I went along to the show expecting to be disappointed. But I was delighted to watch the mesmerised crowd attending the opening. Many liked the extravaganza. Mostly I enjoyed watching other people’s pleasure, especially the children’s fascination with the light and music.
Monet’s obsession with painting nature, particularly the French countryside, led him to adopt an inventive painting style of impressionism that is basis of the Monet and Friends exhibition now in Sydney.
You enter a large space with panels of information about the sixteen artists presented. Prominently featured are Monet, Renoir, Degas, Pissarro, Cezanne, Toulouse-Lautrec and Sisley. There are two women artists featured: Berthe Morisot and Mary Cassatt. It is well worth lingering in this first room. (You won’t be able to return to it once you enter the next much larger hall.) Easy-to-read displays describe the artists and their place in the development of impressionism. There is also a smattering of information about the science of colour and of synaesthesia, the phenomenon whereby one sensory pathway stimulates another sensory pathway leading to heightened sensual response.
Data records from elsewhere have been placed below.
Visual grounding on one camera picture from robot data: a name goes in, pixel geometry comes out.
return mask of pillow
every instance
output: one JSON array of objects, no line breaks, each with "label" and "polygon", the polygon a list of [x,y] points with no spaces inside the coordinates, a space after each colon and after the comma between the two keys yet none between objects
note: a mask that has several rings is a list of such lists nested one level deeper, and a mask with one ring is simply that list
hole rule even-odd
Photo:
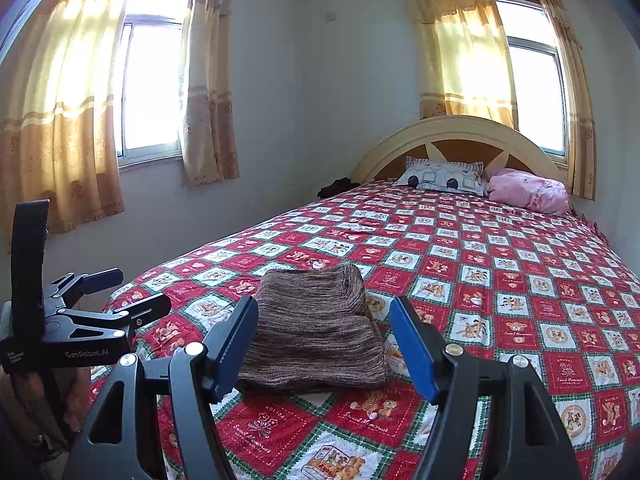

There is also a life-size reconstruction of Monet’s famous painting, ‘Bridge Over Water Lilly Pond’. People queue (line up) to walk over the metre wide and about seven meter long bridge with artificial flowers hanging from he ceiling. One-by-one people walk to the middle of the bridge where friends on the other side can take a photo of them in the painting. This has the effect of turning Monet’s work into a theme park. But, again, most people enjoyed standing inside famous painting.
Then you enter the large hall where the real show is. Here, aromas of flowers and herbs, and 19th century music are piped into a cavern-like area with fifty huge screens. Images of the paintings, the artists, the settings of the paintings and quotations from the artists flash up on the screens around you and beneath you. For example, a painting of ballet dancers in white tutus by Degas is on a wall screen. Images of real ballerinas dancing in white tutus is projected on the floor screen beneath the painting. A street scene by Pissarro has a photograph of the actual street on the next screen. Quotes by the artists are also flashed up on the screens such as this one attributed to Monet: ‘Colour is my day-long obsession, joy and torment’.
I stood where I found a strong scent of jasmine. I listened to the music of Debussy, Saint-Saens, Grieg, Ravel and Mascagni while watching the paintings and photographs flash all around me. I found myself enjoying the experience.
The Sensory4 technology augmented every shot on the screens. Monet’s famous brush stroke technique is highly illuminated. Everything is more intense, brighter and bigger than the originals. Having seen most of the original paintings, I felt happy that people who haven’t been fortunate enough to see these wonderful paintings can go Monet and Friends and get a good idea of the artists’ intent. Everyone will understand that it’s not the real thing and enjoy it for what it is. Children will delight in the super-scale show. Adults who adore French impressionism will delight in this ‘celebritia’ of these 19th century celebrities.
The show runs a for about 50 minutes. That’s about the right time. Otherwise it might all start to look like wall paper.
Then you exit through the giftshop (thanks, Banksy) where you can buy books, bags, posters, a T-shirts with a print of the Monet’s ponds on the front.
Tickets are $50. The merchandise is standard art gallery gift shop prices. Then you exit out to the street where the real colours are.